第2話

「お父さん!おじいちゃん!ちょっときて!」


私はボイラー室にいるお父さんとおじいちゃんを引っ張って外へと連れ出した。


「なんだマキそんなに慌てて、店に行列でもできてたんか?」


お父さんが冗談交じりにそんな事を言うが今はパニックでそれに答える余裕はない。


渋々着いてくる二人を外に連れ出してみると私達と同じ反応をしている。


ポカーンと口を開けて周りを見つめていた。


「こりゃどうなっとる」


おじいちゃんが口を開くとみんなが顔を見合わせる。


「私達…同時に夢見てる?」


「でも銭湯はあるぞ…それに痛い」


お父さんが自分の頬をつねると、その場所が赤くなる。


私も自分の状況を信じられないが夢を見ているとは思えなかった。


しっかりと風を感じるし、地面に立って感覚がある。


私達がオロオロとしながら銭湯の前を彷徨いていると…


「おい!そこの者、何者だ。誰の許可を得てここに屋敷を建てた」


「きゃあ!」


怒鳴る声に顔を向けるとそこには鎧を着た人達が槍を構えていた。


「マキ!母さん!」


お父さんが私達を後ろに庇って鎧の男の前に立った。

その隣にはおじいちゃんもドンと構える。


「おい!人に刃物なんて向けるもんじゃない」


冷静に鎧人に話しかけている。


「それは無理だ!いきなりこんなところに屋敷を一晩で建ててそんな奇っ怪な格好をしている…警戒しない方が無理だろ!」


よく見れば鎧の男も震えていた。

私達を怖がっているようだ。


「お父さん、そんなに睨んだらダメよ。
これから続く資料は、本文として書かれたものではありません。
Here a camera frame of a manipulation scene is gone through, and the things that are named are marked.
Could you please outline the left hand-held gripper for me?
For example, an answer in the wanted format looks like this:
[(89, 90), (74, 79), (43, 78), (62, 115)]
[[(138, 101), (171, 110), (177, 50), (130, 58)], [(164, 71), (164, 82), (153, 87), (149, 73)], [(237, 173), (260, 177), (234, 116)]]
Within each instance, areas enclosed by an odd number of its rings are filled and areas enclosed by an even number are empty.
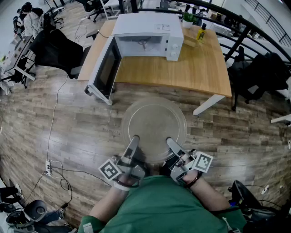
[(146, 164), (145, 153), (138, 147), (140, 137), (134, 135), (123, 157), (113, 156), (98, 167), (99, 172), (108, 180), (112, 181), (119, 175), (129, 175), (141, 182), (145, 171), (140, 167)]

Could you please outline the person's left hand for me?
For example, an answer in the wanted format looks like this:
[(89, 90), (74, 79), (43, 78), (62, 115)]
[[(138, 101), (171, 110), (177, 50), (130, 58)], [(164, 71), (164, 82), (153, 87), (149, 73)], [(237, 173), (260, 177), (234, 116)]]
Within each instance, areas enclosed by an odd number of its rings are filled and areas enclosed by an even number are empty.
[(138, 183), (138, 180), (129, 176), (129, 175), (126, 175), (126, 174), (121, 174), (118, 176), (117, 178), (118, 182), (120, 182), (122, 185), (125, 185), (125, 186), (134, 186)]

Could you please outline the person's right hand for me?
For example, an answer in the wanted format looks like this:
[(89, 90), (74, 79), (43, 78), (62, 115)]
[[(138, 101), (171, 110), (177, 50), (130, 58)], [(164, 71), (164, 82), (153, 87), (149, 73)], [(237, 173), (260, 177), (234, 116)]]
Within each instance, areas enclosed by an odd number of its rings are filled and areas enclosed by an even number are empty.
[(188, 185), (190, 184), (193, 180), (196, 179), (196, 177), (198, 176), (199, 171), (197, 170), (190, 170), (188, 171), (183, 177), (182, 177), (182, 181)]

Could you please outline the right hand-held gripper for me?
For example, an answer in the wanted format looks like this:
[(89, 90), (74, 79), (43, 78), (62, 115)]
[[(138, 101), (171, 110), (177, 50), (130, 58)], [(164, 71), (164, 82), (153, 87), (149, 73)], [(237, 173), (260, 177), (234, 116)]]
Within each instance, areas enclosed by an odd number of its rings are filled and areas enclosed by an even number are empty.
[(165, 161), (165, 168), (171, 170), (170, 177), (176, 183), (190, 171), (208, 172), (213, 156), (195, 149), (187, 152), (171, 137), (166, 139), (166, 143), (176, 156)]

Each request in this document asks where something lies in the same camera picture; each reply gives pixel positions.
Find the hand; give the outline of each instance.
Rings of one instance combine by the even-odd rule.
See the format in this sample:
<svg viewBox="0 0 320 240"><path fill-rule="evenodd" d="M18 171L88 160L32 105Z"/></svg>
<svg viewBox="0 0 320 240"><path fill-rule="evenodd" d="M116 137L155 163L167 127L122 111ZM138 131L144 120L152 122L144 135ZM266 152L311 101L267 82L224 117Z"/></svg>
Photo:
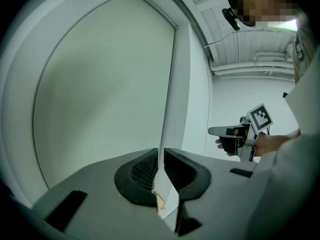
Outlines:
<svg viewBox="0 0 320 240"><path fill-rule="evenodd" d="M261 157L266 153L277 151L283 143L290 140L291 138L289 136L282 136L282 135L276 135L276 136L269 136L265 134L264 132L260 132L258 135L258 138L255 141L255 157ZM217 139L215 141L216 144L218 144L218 149L223 149L224 147L221 144L221 141ZM234 154L226 153L229 157L234 156Z"/></svg>

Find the ceiling beam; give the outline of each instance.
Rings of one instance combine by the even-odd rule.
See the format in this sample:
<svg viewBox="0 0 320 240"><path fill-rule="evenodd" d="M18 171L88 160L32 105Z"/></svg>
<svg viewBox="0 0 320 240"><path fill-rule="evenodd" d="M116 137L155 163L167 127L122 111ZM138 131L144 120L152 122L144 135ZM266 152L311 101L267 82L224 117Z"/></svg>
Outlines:
<svg viewBox="0 0 320 240"><path fill-rule="evenodd" d="M195 4L195 8L201 12L210 8L214 8L221 5L228 5L228 0L201 0Z"/></svg>

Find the ceiling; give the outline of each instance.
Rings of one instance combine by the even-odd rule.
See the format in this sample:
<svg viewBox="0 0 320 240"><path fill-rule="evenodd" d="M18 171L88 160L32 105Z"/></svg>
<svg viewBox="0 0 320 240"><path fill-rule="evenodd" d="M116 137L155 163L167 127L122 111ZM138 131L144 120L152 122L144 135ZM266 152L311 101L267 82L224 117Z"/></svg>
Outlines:
<svg viewBox="0 0 320 240"><path fill-rule="evenodd" d="M240 24L236 32L222 14L229 8L228 0L183 0L189 8L207 42L214 43L209 48L213 65L253 62L256 52L285 53L287 45L293 43L296 32L271 27L248 27Z"/></svg>

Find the white wall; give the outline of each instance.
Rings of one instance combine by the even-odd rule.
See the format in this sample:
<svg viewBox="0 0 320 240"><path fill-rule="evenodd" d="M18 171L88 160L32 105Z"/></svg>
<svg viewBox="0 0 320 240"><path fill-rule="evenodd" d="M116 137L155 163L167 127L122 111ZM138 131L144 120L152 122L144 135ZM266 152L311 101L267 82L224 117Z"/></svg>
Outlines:
<svg viewBox="0 0 320 240"><path fill-rule="evenodd" d="M264 103L273 120L270 135L286 135L298 129L283 93L290 93L294 83L273 79L215 79L211 76L208 127L234 126L247 111ZM207 157L239 161L217 149L217 136L207 135L204 155Z"/></svg>
<svg viewBox="0 0 320 240"><path fill-rule="evenodd" d="M143 0L112 0L51 56L34 106L34 142L49 188L79 169L157 148L174 28Z"/></svg>
<svg viewBox="0 0 320 240"><path fill-rule="evenodd" d="M196 33L190 35L190 84L182 150L203 156L209 113L207 59Z"/></svg>
<svg viewBox="0 0 320 240"><path fill-rule="evenodd" d="M0 57L0 168L3 182L30 207L48 187L36 158L33 108L41 74L64 35L109 0L46 0L18 13Z"/></svg>

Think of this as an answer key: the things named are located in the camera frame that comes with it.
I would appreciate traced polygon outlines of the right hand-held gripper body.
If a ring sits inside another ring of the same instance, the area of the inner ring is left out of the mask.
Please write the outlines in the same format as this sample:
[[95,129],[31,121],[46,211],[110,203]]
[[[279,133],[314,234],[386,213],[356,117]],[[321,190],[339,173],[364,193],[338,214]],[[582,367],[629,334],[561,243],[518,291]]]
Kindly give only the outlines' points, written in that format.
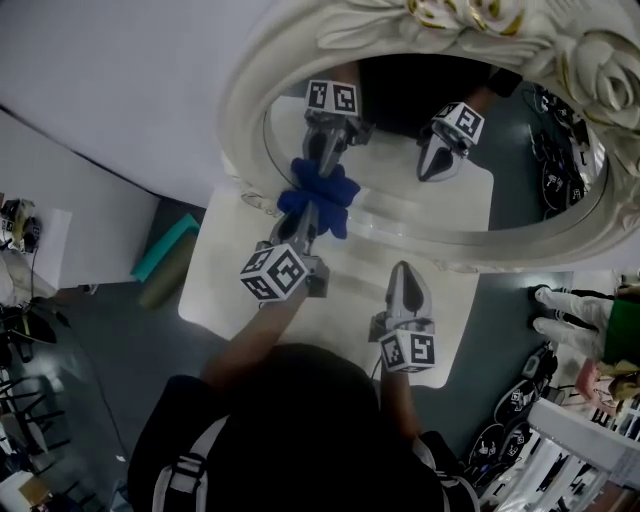
[[373,316],[370,343],[380,348],[383,367],[390,373],[419,373],[435,366],[435,323],[428,317],[390,319]]

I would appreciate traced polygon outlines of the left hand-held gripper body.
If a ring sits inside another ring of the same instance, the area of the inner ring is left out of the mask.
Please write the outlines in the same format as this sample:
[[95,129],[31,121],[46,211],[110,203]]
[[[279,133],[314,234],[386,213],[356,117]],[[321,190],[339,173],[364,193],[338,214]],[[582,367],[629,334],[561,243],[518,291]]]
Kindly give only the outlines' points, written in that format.
[[240,272],[240,281],[261,303],[288,299],[300,286],[310,298],[327,296],[330,271],[318,256],[298,254],[290,244],[260,242]]

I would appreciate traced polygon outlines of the blue cloth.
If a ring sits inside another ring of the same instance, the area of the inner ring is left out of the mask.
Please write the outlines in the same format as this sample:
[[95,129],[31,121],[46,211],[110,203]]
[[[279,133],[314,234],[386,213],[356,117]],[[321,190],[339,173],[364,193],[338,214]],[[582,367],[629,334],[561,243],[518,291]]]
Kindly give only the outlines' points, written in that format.
[[348,208],[361,187],[348,178],[344,169],[336,167],[330,176],[319,177],[315,171],[298,176],[300,187],[284,191],[278,208],[285,214],[302,214],[307,206],[317,210],[317,234],[330,231],[338,239],[347,238]]

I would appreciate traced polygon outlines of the ornate white oval mirror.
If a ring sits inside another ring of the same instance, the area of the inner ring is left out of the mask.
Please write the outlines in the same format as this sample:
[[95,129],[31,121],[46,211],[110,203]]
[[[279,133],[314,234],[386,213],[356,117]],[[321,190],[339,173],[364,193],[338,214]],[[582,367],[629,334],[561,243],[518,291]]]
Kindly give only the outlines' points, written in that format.
[[289,86],[352,60],[393,53],[500,66],[568,103],[605,148],[593,197],[538,226],[446,232],[399,205],[353,210],[349,229],[453,269],[640,266],[640,7],[627,0],[287,0],[269,10],[221,98],[227,171],[274,198],[287,163],[263,136]]

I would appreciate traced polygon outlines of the person's right forearm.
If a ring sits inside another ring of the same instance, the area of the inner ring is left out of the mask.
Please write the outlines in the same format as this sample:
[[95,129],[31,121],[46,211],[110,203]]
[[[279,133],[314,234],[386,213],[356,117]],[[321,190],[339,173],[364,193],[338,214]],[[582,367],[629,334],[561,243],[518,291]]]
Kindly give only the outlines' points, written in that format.
[[407,442],[412,443],[422,433],[407,374],[382,368],[380,409],[386,424]]

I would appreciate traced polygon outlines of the person's left forearm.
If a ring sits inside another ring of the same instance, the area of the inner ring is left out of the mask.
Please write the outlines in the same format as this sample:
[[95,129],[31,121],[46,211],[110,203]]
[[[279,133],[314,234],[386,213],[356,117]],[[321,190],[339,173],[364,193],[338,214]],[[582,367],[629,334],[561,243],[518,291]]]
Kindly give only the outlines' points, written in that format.
[[200,379],[218,392],[244,380],[277,345],[307,296],[307,287],[301,285],[285,301],[262,306],[226,349],[206,363]]

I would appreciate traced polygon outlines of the white table top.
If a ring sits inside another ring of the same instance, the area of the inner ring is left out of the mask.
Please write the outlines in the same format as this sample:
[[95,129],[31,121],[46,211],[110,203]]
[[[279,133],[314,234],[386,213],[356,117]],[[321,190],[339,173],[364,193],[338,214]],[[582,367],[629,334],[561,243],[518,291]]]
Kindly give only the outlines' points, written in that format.
[[[184,320],[229,340],[251,319],[258,302],[241,283],[240,271],[274,224],[273,217],[243,201],[238,189],[214,190],[179,304]],[[444,387],[471,311],[478,275],[442,271],[419,256],[354,234],[345,241],[324,235],[315,242],[314,251],[330,269],[328,294],[303,304],[284,341],[323,347],[372,371],[379,348],[368,340],[370,319],[385,308],[392,267],[405,260],[429,287],[435,320],[435,366],[411,375],[410,382]]]

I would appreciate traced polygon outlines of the teal foam roll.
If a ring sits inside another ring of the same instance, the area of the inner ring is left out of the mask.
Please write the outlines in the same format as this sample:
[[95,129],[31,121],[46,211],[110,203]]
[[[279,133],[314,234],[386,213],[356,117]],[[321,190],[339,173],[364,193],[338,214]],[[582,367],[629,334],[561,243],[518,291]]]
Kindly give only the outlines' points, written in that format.
[[131,276],[139,282],[145,282],[183,236],[198,235],[199,230],[198,221],[191,214],[186,214],[145,253],[133,267]]

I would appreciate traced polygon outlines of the person's black shirt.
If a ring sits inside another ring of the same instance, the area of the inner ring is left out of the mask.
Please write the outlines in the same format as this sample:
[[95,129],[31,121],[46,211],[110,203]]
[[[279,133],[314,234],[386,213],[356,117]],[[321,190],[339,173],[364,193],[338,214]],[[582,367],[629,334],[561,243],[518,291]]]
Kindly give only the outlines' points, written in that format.
[[128,491],[134,512],[480,512],[440,438],[411,447],[361,368],[300,344],[226,393],[170,378]]

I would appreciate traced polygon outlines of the white slatted rack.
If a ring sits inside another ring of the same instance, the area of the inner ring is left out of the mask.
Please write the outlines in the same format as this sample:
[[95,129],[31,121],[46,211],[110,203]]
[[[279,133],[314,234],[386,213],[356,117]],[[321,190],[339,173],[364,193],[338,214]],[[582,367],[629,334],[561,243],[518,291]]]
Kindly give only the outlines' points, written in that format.
[[520,460],[482,495],[490,512],[584,512],[607,483],[640,491],[640,442],[544,399],[528,422]]

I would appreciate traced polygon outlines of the pink upholstered chair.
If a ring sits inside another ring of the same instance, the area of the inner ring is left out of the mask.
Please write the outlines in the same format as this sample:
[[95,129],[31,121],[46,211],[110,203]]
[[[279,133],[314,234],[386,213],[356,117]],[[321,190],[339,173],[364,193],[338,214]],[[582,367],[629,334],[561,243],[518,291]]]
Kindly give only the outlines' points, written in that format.
[[574,388],[603,412],[615,410],[619,402],[640,396],[640,367],[625,360],[608,365],[587,359]]

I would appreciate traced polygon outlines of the small white desk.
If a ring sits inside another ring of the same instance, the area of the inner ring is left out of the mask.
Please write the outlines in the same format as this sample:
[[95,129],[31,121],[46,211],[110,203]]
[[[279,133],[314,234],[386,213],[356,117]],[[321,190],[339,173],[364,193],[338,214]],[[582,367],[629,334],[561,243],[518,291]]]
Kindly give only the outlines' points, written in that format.
[[[3,200],[0,205],[0,219],[14,220],[19,199],[22,198],[9,197]],[[31,271],[58,290],[71,214],[64,210],[40,207],[35,204],[33,216],[42,223],[41,237],[36,251],[32,254],[21,254],[18,251],[10,250],[0,252],[11,252],[22,256],[30,265]]]

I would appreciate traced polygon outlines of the black handheld device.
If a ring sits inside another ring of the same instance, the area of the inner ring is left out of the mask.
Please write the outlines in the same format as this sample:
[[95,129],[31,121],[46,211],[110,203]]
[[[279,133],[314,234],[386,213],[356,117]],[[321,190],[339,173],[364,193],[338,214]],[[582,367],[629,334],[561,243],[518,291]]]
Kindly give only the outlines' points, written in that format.
[[0,251],[18,251],[32,254],[39,246],[42,223],[30,216],[19,220],[0,219]]

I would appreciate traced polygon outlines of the yellow-green packet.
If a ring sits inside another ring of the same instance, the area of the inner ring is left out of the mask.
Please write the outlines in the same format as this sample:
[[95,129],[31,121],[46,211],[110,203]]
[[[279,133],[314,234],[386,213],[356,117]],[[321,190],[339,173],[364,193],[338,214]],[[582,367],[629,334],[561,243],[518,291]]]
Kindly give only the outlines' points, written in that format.
[[35,204],[26,199],[19,199],[14,217],[13,234],[21,238],[24,235],[28,219],[33,216]]

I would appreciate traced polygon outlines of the black metal chair frame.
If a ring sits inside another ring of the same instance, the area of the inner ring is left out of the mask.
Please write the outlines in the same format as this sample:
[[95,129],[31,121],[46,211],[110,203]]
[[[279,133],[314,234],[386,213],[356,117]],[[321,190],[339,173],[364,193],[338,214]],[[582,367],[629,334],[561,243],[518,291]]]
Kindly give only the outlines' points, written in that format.
[[82,488],[55,430],[64,412],[42,411],[46,395],[22,390],[26,381],[0,368],[0,511],[28,512],[55,493],[72,496]]

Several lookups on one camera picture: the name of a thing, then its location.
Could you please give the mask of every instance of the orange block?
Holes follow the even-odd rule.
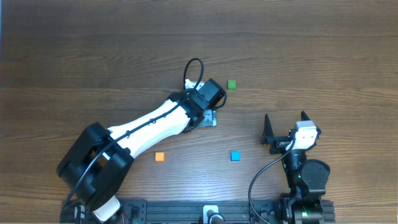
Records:
[[[156,152],[155,153],[155,161],[156,162],[164,162],[164,152]]]

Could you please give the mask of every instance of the green cube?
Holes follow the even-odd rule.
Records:
[[[236,90],[236,80],[228,80],[228,90]]]

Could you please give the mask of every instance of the wooden table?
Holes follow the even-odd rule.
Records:
[[[118,197],[247,200],[276,158],[260,145],[264,115],[286,135],[305,110],[323,131],[308,154],[331,167],[336,219],[397,221],[397,1],[4,0],[1,23],[0,222],[57,222],[70,189],[55,168],[81,131],[156,109],[193,57],[238,90],[217,128],[139,156]],[[282,192],[278,164],[253,197]]]

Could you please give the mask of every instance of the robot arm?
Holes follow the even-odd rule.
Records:
[[[203,112],[217,108],[222,98],[225,103],[224,89],[209,79],[196,89],[172,93],[161,107],[130,123],[108,129],[92,124],[58,165],[57,174],[76,189],[80,202],[100,223],[117,218],[120,203],[114,195],[134,159],[159,141],[198,127]],[[104,161],[96,160],[99,154]]]

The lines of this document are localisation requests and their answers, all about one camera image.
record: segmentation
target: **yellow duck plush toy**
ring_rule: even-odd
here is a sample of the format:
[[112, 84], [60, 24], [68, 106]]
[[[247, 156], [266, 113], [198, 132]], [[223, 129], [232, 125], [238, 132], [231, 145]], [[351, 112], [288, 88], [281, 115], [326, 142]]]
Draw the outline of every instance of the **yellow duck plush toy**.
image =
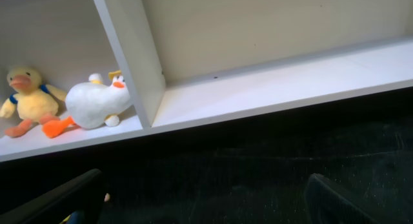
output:
[[18, 126], [6, 129], [7, 136], [26, 134], [33, 122], [43, 125], [51, 120], [59, 120], [56, 116], [59, 105], [50, 94], [64, 101], [67, 95], [65, 91], [52, 85], [42, 85], [39, 72], [27, 66], [12, 69], [7, 81], [17, 93], [3, 104], [0, 117], [10, 117], [17, 107], [19, 117], [23, 120]]

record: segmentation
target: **white plush tail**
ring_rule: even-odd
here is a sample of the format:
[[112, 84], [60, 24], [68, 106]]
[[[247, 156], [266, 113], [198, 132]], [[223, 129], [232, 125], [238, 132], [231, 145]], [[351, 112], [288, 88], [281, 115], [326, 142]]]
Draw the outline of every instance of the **white plush tail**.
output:
[[103, 83], [103, 77], [99, 73], [95, 73], [89, 76], [89, 82], [92, 83]]

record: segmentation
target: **stuffed animal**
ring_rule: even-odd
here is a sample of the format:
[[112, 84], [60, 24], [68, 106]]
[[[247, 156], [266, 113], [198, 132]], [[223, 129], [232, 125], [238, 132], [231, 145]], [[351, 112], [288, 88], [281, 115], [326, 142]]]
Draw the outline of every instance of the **stuffed animal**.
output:
[[109, 73], [112, 85], [102, 84], [100, 74], [92, 74], [88, 83], [80, 83], [70, 89], [66, 97], [66, 107], [70, 116], [62, 121], [53, 120], [43, 125], [43, 132], [52, 138], [60, 135], [69, 125], [79, 125], [85, 129], [106, 124], [119, 124], [118, 114], [132, 105], [128, 89], [121, 71]]
[[6, 100], [0, 109], [0, 117], [10, 117], [17, 107], [23, 120], [16, 127], [8, 128], [5, 134], [19, 137], [27, 133], [32, 123], [44, 125], [56, 117], [59, 105], [50, 95], [64, 101], [67, 93], [52, 85], [42, 85], [38, 71], [27, 66], [13, 68], [7, 75], [8, 84], [17, 92]]

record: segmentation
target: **white bookcase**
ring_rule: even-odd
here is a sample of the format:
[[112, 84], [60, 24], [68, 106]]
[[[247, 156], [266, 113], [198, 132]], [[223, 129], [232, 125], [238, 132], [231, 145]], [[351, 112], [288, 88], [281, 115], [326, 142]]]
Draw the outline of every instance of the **white bookcase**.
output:
[[69, 90], [120, 68], [134, 104], [54, 139], [1, 119], [0, 161], [413, 86], [413, 0], [0, 0], [0, 24], [0, 76]]

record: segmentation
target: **orange leg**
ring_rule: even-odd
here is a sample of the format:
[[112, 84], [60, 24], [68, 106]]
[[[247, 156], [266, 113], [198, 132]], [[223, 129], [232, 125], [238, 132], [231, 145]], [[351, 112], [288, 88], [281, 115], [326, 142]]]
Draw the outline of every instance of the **orange leg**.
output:
[[32, 120], [25, 119], [18, 126], [6, 129], [5, 134], [9, 137], [20, 137], [30, 130], [32, 123]]
[[40, 123], [40, 125], [44, 125], [44, 124], [48, 123], [51, 120], [59, 121], [60, 118], [56, 117], [55, 115], [53, 115], [51, 113], [48, 113], [48, 114], [43, 115], [43, 117], [40, 117], [39, 123]]
[[65, 131], [65, 128], [73, 125], [74, 123], [75, 122], [73, 121], [72, 117], [68, 117], [61, 121], [51, 120], [43, 125], [42, 130], [47, 137], [53, 138], [60, 135], [63, 131]]

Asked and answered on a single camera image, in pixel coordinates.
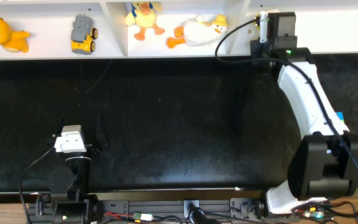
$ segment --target wooden floor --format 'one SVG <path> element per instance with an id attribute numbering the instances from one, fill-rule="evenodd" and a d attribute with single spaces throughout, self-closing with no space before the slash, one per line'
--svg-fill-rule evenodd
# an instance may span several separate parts
<path id="1" fill-rule="evenodd" d="M 352 202 L 356 206 L 356 208 L 358 208 L 358 198 L 355 197 L 342 198 L 340 200 L 337 200 L 336 202 L 345 201 L 345 200 Z M 348 205 L 344 205 L 342 208 L 337 209 L 337 211 L 352 213 L 352 209 Z M 356 223 L 353 218 L 335 218 L 335 221 L 337 221 L 340 224 Z M 25 223 L 25 216 L 24 216 L 22 205 L 0 204 L 0 223 L 5 223 L 5 224 Z M 300 223 L 313 223 L 313 222 L 308 220 L 303 220 Z"/>

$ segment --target toy truck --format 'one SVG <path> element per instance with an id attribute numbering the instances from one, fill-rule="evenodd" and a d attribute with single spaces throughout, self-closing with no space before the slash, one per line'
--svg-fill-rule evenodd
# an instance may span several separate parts
<path id="1" fill-rule="evenodd" d="M 86 15 L 77 15 L 71 32 L 71 51 L 76 54 L 91 54 L 95 50 L 94 40 L 98 38 L 98 30 L 93 20 Z"/>

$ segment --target toy truck wheel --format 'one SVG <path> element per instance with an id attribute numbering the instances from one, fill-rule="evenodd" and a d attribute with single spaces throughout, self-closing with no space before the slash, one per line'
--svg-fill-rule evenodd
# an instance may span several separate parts
<path id="1" fill-rule="evenodd" d="M 91 52 L 94 52 L 94 48 L 95 48 L 95 44 L 94 44 L 94 42 L 92 41 L 92 42 L 91 42 Z"/>
<path id="2" fill-rule="evenodd" d="M 92 39 L 96 40 L 98 38 L 98 30 L 96 28 L 92 29 Z"/>

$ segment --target duck toy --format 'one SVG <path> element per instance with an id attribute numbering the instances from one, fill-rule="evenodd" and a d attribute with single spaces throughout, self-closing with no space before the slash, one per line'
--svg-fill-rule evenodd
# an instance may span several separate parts
<path id="1" fill-rule="evenodd" d="M 175 38 L 169 37 L 167 46 L 172 49 L 178 44 L 187 44 L 190 47 L 208 45 L 223 38 L 228 27 L 226 16 L 222 14 L 217 15 L 212 22 L 205 22 L 202 16 L 198 16 L 175 28 Z"/>
<path id="2" fill-rule="evenodd" d="M 148 28 L 153 28 L 155 35 L 161 35 L 165 32 L 165 29 L 155 23 L 157 21 L 155 10 L 158 12 L 162 10 L 159 2 L 132 2 L 132 11 L 125 18 L 125 23 L 128 26 L 134 24 L 139 26 L 139 33 L 134 35 L 137 40 L 145 39 Z"/>
<path id="3" fill-rule="evenodd" d="M 30 37 L 28 32 L 14 31 L 9 24 L 0 18 L 0 45 L 9 52 L 28 52 L 26 37 Z"/>

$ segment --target black tabletop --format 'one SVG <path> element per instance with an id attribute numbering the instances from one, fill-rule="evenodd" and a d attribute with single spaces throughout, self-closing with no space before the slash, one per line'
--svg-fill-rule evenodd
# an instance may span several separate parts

すみませんお兄さん、私達もなんでここにいるのかわからないのよ」


するとお母さんがにっこりと笑って鎧の男に話しかける。


お母さんののんびりとした緊張感のない喋りに、鎧の男も少し警戒を解いた。


「ま、まぁ幼い女性もいることだし…何も危害を加える気がないなら一緒に来て少し話を聞かせて貰えないだろうか?」


鎧の男も槍をおろして落ち着いて話しかけてきた。


「ね、お父さん。話せばわかるわ、それに帰る手がかりが掴めるかもしれないわよ」


お母さんは笑ってお父さんの袖を引っ張った。


「ここにずっといても何も分からんしな、ここは言う通りにしてみようか」


おじいちゃんの言葉にお父さんは頷くと一応家中の鍵をかけてから鎧の男について行くことになった。


男について行くとそこは外国の街の様な雰囲気だった。


昔修学旅行で行ったアミューズメントパークの様な異国の雰囲気がする。


街にいる人達も今の時代では着ないような服を着ていて私達の様子を興味深そうに見つめていた。


「何ここ、どっかの遊園地?」


私がみんなにコソッと話しかけるがみんなは答えずに首を傾げるだけだった。


そのまま人通りの多い方へと連れていかれるとお父さんが渋い顔をする。


「騙されたか…」


ボソッとそう言うとみんなにくっ付いて歩くように指示を出した。


私とお母さんは腕を組んでお父さんとおじいちゃんの後ろをピッタリと歩く。


すると大きなお城の様な御屋敷の前で鎧の男の人が止まった。


屋敷の前には同じように鎧を来た人が立っていて何か話しかけると門を開いた。


「領主様に会ってもらう、失礼の無いように」


「領主?」


「お父さん、領主って何?」


私はコソッとお父さんに聞くがお父さんもよくわからんと眉間に皺を寄せた。


屋敷に入ると鎧の人が増えて私達をとり囲んだ。


そしてそのまま廊下を歩いて中へと向かうと、特殊な喫茶店にいるようなメイド服を来た人や燕尾服を来た人と数人すれ違った。


「本当にここどこよ…」


さらにパニックになっていると鎧服の人が声をかけた。


「止まれ!」


すると大きな両開きの扉の前で足を止めた。


ノックして扉を開くと中へ入れと促される。


中は小さな小部屋の様な空間でさらに奥に扉がある。


「男の人は武器が無いか確認させて頂く」


「そんなもん持っちゃいない、調べるなら調べろ」


お父さんは半分投げやりに腕をあげた。


体を服の上からポンポンと叩かれると不思議そうな顔をする。


「こりゃどこの服だ、凄く肌触りがいいな…」


調べた男がお父さんの服を不思議そうに見ていた。


そして武器が無いのを確認すると奥の扉を開いた。